ABOLITION. FEMINISM. NOW. W/ ANGELA DAVIS, GINA DENT, ERICA MEINERS, AND BETH RICHIE
Written by The Institute of the Arts and Sciences at UC Santa Cruz
As a politic and a practice, abolition increasingly shapes our political moment—halting the construction of new jails and propelling movements to divest from policing. Yet erased from this landscape are not only the central histories of feminist—usually queer, anti-capitalist, grassroots, and women of color—organizing that continue to cultivate abolition but a recognition of the stark reality: abolition is our best response to endemic forms of state and interpersonal gender and sexual violence. Amplifying the analysis and the theories of change generated from vibrant community based organizing, Abolition. Feminism. Now. surfaces necessary historical genealogies, key internationalist learnings, and everyday practices to grow our collective and flourishing present and futures.
About the Speakers:
Angela Y. Davis, Distinguished Professor Emerita of History of Consciousness and Feminist Studies, University of California, Santa Cruz, is a renowned activist and scholar. The author of numerous monographs, including most recently, Freedom is a Constant Struggle, 2015, for decades Davis has been for decades at the forefront of research and activism on prison abolition and the related intersections of race, gender, and class.
Gina Dent is Associate Professor of Feminist Studies, History of Consciousness, and Legal Studies at University of California, Santa Cruz. The editor of Black Popular Culture, and a prison abolition activist for more than 25 years, Dent is also the director of UC Santa Cruz’s groundbreaking public scholarship initiative, Visualizing Abolition, an art and education project aimed at shifting the social attachment to prisons.
Erica R. Meiners is Professor of Education and Women’s, Gender, and Sexuality Studies at Northeastern Illinois University and author most recently of For the Children? Protecting Innocence in a Carceral State, 2016. Meiners has collaboratively started and works alongside a range of ongoing mobilizations for liberation, particularly movements that involve access to free public education for all, including people during and after incarceration, and other queer abolitionist struggles.

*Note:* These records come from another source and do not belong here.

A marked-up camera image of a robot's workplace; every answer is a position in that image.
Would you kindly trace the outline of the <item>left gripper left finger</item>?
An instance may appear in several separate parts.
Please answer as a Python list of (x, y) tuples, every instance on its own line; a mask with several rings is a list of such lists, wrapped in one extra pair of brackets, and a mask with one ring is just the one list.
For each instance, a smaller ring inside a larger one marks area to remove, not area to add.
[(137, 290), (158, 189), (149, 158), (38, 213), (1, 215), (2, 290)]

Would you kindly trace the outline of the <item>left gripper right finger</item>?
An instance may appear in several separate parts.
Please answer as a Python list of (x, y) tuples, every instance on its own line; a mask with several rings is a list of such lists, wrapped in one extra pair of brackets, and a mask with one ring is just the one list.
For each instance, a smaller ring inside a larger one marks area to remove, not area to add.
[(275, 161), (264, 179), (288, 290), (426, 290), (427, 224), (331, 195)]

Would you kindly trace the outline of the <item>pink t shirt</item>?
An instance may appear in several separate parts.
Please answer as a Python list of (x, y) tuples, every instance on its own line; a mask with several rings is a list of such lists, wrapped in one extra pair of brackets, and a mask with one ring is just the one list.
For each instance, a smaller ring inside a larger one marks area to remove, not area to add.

Beth E. Richie is Director of the Institute for Research on Race and Public Policy, and Professor of Black studies and criminology, law, and justice at the University of Illinois at Chicago. Richie’s most recent publication, Arrested Justice: Black Women, Violence and America’s Prison Nation, 2012 demonstrates the emphasis of both her scholarly and activist work on how race/ethnicity and social position affect women’s experience of violence and incarceration, focusing on the experiences of African American battered women and sexual assault survivors.